--- SOURCE RECORDS ---
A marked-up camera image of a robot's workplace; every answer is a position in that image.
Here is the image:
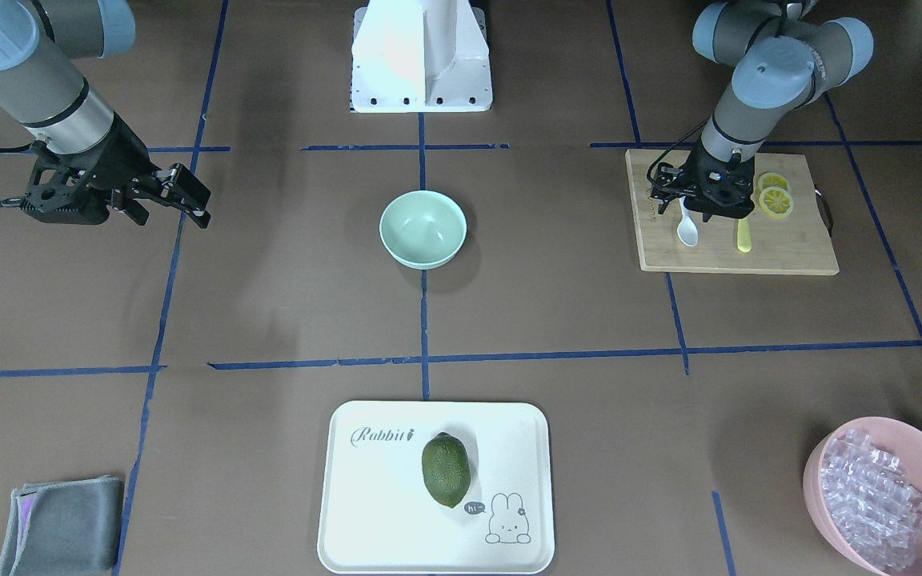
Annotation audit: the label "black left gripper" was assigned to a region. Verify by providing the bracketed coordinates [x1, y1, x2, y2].
[647, 143, 756, 220]

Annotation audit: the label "white plastic spoon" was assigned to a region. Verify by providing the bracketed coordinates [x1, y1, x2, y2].
[676, 211, 700, 247]

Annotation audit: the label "lemon slice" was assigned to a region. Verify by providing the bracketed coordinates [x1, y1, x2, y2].
[757, 186, 795, 218]
[756, 171, 792, 193]

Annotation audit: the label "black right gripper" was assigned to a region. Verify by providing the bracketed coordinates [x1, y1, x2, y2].
[21, 116, 211, 229]

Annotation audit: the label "cream rabbit tray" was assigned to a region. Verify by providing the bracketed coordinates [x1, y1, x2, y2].
[317, 401, 555, 575]

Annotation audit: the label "bamboo cutting board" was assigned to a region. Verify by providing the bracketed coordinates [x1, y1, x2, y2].
[625, 149, 839, 276]

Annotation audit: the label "upper lemon slice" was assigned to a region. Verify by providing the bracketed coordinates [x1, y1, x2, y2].
[756, 171, 792, 193]

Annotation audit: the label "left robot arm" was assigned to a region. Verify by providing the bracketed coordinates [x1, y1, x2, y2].
[647, 1, 875, 219]

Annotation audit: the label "clear ice cubes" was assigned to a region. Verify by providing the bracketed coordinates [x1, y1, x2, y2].
[817, 429, 922, 573]

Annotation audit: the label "lower lemon slice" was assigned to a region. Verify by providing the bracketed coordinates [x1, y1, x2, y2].
[757, 186, 795, 218]

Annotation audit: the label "mint green bowl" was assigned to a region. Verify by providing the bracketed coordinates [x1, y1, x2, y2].
[379, 190, 468, 270]

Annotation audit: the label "yellow plastic knife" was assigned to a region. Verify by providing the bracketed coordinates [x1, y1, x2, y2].
[736, 218, 753, 253]

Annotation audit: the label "grey folded cloth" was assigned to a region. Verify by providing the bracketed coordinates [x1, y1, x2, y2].
[0, 475, 124, 575]

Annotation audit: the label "white pillar mount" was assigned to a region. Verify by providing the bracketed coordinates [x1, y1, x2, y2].
[349, 1, 494, 114]

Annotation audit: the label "green avocado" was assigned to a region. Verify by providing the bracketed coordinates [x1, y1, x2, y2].
[421, 431, 471, 508]

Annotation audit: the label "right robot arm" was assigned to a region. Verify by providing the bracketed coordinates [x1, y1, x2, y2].
[0, 1, 210, 227]

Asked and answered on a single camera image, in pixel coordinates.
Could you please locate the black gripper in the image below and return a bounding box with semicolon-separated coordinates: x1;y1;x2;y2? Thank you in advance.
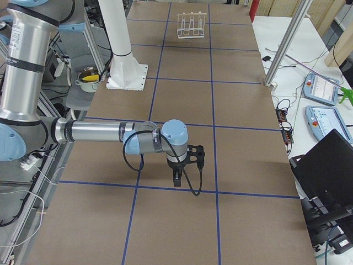
167;160;184;187

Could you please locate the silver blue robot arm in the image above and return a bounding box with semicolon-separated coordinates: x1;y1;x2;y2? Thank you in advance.
1;1;191;187

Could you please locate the orange black USB hub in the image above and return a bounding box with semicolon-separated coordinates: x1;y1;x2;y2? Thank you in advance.
275;108;287;123

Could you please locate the white tape roll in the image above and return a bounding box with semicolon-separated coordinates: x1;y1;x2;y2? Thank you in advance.
270;81;278;91

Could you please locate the steel pot with corn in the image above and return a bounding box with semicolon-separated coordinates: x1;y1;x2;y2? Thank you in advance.
74;67;100;93

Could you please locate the black laptop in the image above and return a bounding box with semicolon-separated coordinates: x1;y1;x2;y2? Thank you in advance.
290;129;352;207

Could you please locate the near teach pendant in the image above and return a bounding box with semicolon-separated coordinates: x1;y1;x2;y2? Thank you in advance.
304;105;352;144

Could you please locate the teach pendant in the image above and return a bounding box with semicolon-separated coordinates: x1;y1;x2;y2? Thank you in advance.
303;72;339;106
304;105;352;144

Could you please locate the far teach pendant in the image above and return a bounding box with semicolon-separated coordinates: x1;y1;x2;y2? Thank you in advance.
303;72;339;106

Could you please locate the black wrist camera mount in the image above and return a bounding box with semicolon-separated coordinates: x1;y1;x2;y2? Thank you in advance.
184;145;205;171

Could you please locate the black camera cable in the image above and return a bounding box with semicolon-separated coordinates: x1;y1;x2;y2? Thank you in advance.
122;129;204;197

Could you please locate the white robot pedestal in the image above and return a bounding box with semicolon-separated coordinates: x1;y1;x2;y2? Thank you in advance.
99;0;148;91

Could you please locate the white wire cup holder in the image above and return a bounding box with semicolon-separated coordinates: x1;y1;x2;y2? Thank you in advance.
176;11;207;39

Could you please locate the green handled reacher grabber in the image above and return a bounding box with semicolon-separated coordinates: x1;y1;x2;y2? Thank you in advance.
285;54;353;105

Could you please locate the aluminium frame post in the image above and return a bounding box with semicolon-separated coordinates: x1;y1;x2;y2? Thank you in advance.
264;0;313;87

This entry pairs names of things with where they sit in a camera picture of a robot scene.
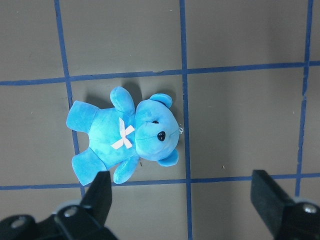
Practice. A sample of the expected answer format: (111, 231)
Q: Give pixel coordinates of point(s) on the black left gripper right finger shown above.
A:
(286, 218)

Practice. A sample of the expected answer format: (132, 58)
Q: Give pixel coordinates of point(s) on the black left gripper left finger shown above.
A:
(82, 221)

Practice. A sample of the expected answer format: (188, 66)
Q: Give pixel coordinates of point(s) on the blue teddy bear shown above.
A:
(122, 135)

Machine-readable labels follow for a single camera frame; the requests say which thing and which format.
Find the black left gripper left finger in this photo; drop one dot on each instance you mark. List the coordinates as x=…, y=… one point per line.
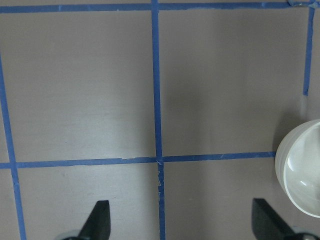
x=98, y=224

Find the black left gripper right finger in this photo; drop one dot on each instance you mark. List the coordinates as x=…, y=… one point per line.
x=266, y=223

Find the white ceramic bowl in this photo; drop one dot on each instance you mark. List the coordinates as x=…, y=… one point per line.
x=297, y=167

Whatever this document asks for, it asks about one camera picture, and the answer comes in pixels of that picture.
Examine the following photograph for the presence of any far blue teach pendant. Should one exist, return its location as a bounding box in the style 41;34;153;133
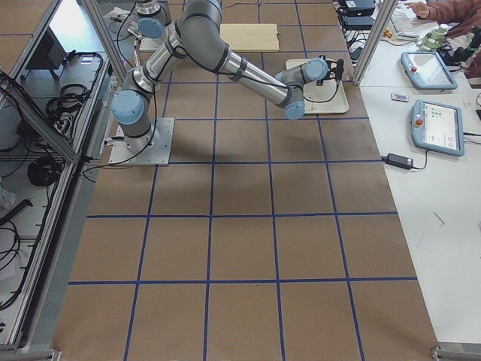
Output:
400;52;458;91

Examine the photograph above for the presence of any person's bare hand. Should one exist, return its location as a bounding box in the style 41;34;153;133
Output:
405;2;430;19

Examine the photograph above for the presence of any white keyboard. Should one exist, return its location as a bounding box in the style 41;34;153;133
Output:
389;8;419;41

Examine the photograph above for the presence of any blue teach pendant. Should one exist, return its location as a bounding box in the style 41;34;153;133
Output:
410;100;464;156
400;52;458;91

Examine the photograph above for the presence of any cream bear tray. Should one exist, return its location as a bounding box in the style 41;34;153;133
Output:
286;56;349;114

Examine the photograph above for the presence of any near blue teach pendant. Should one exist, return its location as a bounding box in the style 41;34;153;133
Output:
410;100;464;156

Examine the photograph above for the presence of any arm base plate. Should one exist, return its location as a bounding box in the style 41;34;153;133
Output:
108;117;175;166
138;38;160;53

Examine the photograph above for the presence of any bamboo cutting board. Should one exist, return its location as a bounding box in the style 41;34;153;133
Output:
220;23;280;53

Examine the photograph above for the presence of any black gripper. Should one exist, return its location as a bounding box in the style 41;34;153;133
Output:
326;59;344;82

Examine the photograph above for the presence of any black power adapter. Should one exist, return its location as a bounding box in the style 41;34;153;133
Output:
381;153;413;170

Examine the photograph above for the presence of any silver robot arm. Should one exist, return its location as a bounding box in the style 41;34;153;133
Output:
134;0;171;39
111;1;344;155

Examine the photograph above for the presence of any aluminium frame post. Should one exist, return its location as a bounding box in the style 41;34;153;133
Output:
352;0;398;86

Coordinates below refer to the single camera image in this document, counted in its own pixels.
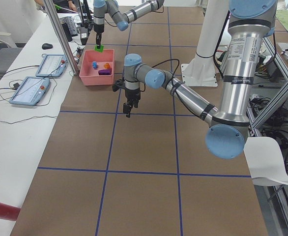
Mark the white camera stand base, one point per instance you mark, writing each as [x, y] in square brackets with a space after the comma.
[200, 72]

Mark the black computer mouse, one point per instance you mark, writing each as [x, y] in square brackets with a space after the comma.
[46, 46]

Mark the green block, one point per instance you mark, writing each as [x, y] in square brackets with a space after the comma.
[99, 48]

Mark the aluminium frame post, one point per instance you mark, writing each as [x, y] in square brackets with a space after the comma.
[52, 13]

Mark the purple block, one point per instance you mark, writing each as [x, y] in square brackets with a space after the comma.
[105, 72]

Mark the far teach pendant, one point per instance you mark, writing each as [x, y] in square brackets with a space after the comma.
[52, 65]

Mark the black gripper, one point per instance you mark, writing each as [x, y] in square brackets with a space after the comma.
[131, 94]
[99, 28]

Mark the teach pendant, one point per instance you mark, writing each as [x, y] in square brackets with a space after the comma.
[52, 65]
[30, 91]

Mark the black keyboard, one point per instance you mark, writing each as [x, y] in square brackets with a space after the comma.
[70, 24]

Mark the white paper sheet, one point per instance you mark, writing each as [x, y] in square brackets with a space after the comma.
[265, 162]

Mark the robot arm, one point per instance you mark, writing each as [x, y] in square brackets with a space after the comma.
[122, 20]
[248, 22]

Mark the near teach pendant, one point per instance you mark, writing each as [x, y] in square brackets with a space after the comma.
[30, 91]

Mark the orange block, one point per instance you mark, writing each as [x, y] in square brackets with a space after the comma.
[107, 66]

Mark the pink plastic box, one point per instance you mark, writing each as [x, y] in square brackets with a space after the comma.
[89, 76]

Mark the red cylinder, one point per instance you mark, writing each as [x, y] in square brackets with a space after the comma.
[8, 212]

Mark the small blue block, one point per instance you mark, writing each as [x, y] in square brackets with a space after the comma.
[94, 65]

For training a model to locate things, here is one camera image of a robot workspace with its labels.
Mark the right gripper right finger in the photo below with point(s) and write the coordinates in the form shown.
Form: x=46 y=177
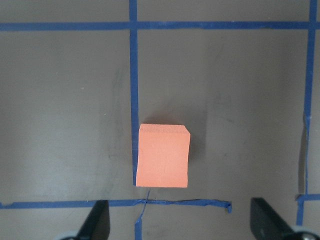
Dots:
x=266 y=223

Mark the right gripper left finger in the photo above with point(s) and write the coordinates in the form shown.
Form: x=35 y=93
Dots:
x=97 y=224

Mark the orange foam cube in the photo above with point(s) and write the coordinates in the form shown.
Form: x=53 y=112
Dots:
x=163 y=154

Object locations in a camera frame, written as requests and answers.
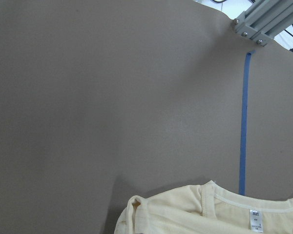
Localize beige long-sleeve printed shirt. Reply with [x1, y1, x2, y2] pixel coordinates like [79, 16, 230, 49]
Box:
[114, 181, 293, 234]

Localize brown paper table cover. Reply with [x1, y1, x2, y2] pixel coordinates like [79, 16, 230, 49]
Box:
[0, 0, 293, 234]

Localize aluminium frame post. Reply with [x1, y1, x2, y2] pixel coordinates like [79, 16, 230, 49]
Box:
[233, 0, 293, 46]

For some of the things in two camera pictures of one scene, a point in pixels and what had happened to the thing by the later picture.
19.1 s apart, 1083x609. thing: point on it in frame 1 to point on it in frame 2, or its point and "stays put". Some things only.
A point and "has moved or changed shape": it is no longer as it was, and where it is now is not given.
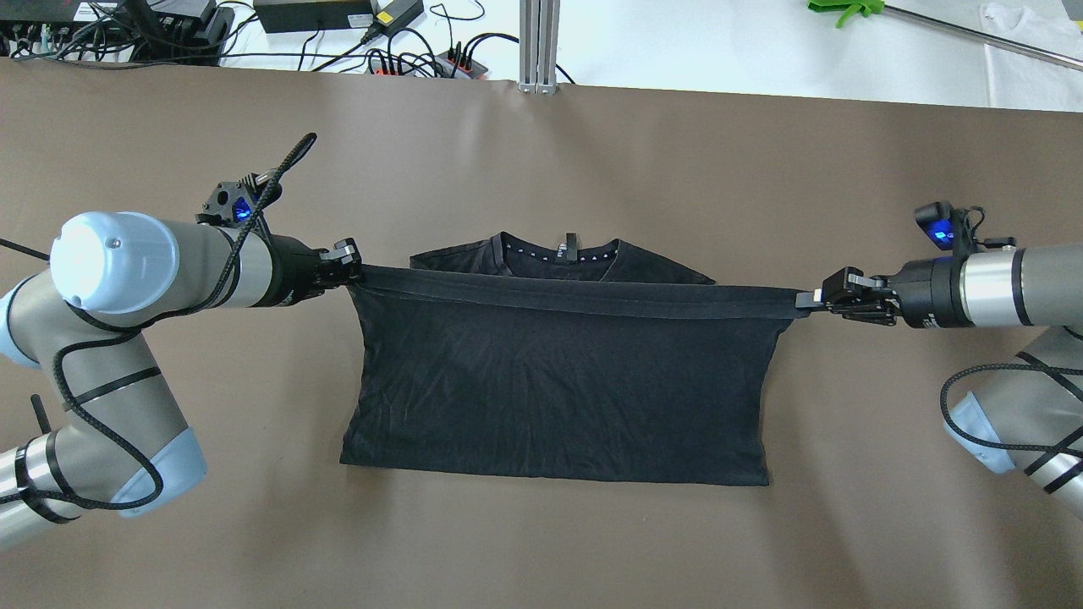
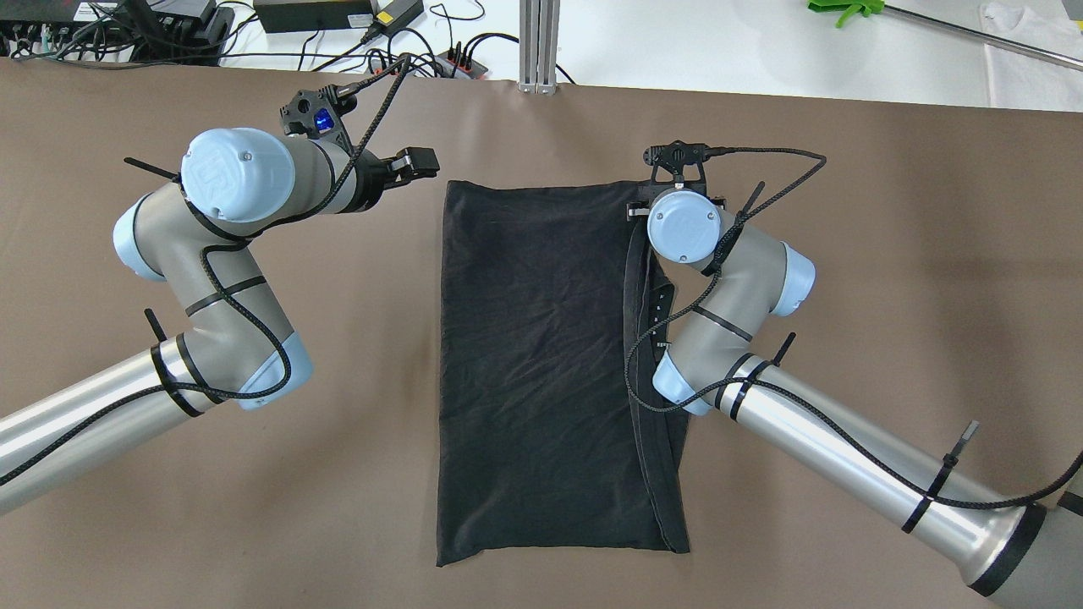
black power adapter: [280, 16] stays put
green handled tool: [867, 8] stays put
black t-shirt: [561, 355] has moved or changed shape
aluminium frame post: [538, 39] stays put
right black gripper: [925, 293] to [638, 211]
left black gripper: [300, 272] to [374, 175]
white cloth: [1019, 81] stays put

--- WORK TO BE COMPLETED ---
For this exercise, copy every line of the data that holds "shirt".

--- RESPONSE TO THE EXERCISE ---
Localize beige long-sleeve printed shirt. Reply with [x1, y1, x2, y2] pixel coordinates like [79, 16, 230, 49]
black t-shirt: [561, 355] has moved or changed shape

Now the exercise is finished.